About this exercise >> Going line by line through the material below, tally those that contain the word "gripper" and give the count by itself.

Exercise data >>
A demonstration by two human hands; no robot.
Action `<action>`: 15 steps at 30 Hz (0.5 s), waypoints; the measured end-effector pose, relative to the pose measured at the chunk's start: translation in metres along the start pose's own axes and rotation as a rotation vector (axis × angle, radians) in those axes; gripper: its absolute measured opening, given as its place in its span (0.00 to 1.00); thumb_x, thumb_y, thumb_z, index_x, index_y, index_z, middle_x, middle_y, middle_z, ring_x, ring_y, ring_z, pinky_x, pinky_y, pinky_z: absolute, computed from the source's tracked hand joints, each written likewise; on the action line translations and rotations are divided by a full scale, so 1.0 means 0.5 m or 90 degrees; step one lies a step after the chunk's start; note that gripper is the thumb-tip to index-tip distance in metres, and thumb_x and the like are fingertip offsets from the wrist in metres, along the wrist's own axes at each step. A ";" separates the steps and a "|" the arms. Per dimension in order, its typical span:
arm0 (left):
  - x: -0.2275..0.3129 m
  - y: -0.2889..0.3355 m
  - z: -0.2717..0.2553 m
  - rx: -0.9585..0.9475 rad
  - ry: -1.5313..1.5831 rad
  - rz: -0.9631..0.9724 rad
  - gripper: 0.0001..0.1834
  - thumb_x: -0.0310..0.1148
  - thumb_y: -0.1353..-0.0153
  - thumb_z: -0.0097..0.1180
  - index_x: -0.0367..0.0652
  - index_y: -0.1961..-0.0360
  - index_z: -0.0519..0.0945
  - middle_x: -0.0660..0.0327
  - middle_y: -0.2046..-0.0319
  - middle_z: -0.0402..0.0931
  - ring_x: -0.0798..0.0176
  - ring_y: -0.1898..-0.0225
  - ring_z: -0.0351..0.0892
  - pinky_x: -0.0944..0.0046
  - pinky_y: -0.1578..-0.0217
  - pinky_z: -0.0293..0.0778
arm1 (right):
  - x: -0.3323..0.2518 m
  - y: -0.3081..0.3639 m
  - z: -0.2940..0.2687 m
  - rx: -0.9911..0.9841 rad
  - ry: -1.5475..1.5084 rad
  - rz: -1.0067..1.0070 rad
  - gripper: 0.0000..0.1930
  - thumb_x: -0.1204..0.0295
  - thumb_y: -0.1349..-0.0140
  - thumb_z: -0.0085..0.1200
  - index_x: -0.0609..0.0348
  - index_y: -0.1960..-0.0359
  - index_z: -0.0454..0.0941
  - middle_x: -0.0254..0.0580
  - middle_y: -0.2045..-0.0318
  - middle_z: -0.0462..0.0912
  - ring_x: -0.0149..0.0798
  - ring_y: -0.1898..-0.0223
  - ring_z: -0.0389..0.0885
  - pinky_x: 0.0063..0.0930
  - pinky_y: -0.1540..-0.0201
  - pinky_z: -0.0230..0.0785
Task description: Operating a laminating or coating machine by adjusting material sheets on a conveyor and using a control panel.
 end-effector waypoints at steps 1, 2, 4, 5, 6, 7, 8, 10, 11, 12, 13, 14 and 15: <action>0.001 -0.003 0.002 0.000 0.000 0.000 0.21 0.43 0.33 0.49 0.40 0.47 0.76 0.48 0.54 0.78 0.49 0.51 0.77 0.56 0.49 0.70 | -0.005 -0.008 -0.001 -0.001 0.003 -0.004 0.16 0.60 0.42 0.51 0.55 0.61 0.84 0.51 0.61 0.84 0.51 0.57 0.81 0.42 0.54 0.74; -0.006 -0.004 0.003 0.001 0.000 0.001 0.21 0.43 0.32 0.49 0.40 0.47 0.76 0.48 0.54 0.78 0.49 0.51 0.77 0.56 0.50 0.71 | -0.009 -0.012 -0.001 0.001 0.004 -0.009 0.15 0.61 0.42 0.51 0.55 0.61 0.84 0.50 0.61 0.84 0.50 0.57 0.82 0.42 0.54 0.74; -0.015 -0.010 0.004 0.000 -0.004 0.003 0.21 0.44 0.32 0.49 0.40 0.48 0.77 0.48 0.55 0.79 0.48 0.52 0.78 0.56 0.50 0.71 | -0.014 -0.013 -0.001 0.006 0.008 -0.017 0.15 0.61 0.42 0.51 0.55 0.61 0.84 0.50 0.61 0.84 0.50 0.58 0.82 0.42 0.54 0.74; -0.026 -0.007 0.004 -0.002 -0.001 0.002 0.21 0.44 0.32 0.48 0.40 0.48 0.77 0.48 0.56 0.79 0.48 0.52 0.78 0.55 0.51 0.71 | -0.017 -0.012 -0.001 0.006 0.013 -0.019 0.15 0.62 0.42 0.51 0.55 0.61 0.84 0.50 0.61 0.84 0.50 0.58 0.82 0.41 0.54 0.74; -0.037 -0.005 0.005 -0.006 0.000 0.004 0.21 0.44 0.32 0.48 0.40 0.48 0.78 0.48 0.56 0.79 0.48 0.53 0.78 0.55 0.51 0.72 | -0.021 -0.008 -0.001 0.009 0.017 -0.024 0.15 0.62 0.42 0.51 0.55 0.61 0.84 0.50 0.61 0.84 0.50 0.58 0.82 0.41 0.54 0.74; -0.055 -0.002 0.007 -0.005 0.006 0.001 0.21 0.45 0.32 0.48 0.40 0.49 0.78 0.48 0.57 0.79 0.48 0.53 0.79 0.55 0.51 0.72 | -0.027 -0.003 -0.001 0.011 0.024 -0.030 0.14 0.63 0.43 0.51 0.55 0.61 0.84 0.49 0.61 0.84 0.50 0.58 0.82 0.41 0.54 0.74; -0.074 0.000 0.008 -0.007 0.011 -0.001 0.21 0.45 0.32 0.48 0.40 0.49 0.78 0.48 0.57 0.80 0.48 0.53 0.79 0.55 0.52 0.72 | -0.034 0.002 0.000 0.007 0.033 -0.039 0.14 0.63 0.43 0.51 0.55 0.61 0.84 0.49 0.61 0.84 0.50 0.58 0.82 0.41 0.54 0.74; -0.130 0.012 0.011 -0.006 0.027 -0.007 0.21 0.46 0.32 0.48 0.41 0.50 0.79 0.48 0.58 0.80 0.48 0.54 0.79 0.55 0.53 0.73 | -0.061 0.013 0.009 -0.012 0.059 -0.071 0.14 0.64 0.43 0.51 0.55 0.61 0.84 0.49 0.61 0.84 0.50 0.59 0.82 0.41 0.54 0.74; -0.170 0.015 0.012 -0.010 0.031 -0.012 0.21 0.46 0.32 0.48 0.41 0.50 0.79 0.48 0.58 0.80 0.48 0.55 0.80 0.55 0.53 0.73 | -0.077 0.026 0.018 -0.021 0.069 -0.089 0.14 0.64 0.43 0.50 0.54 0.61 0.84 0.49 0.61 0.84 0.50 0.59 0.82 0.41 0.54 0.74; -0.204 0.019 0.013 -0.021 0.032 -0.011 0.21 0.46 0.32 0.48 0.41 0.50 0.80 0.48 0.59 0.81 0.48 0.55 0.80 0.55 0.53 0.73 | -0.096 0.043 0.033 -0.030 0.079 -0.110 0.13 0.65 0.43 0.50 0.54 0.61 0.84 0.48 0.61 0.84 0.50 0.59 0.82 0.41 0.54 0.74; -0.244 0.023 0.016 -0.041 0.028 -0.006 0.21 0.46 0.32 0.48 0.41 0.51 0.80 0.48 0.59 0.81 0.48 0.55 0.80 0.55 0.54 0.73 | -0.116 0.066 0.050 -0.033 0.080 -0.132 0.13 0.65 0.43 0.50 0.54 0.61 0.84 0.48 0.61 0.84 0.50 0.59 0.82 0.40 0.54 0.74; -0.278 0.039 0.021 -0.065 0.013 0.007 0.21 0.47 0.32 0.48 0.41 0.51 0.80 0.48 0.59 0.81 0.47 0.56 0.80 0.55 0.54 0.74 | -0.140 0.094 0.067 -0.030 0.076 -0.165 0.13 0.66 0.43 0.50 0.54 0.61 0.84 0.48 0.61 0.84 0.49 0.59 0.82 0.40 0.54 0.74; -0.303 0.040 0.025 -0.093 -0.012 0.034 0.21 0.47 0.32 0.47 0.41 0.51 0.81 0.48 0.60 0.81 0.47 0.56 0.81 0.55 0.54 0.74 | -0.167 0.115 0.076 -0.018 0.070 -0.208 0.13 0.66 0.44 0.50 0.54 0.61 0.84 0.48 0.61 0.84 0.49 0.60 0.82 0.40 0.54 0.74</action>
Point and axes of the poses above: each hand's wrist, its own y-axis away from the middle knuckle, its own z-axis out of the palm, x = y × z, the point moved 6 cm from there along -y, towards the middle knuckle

Answer space >> 3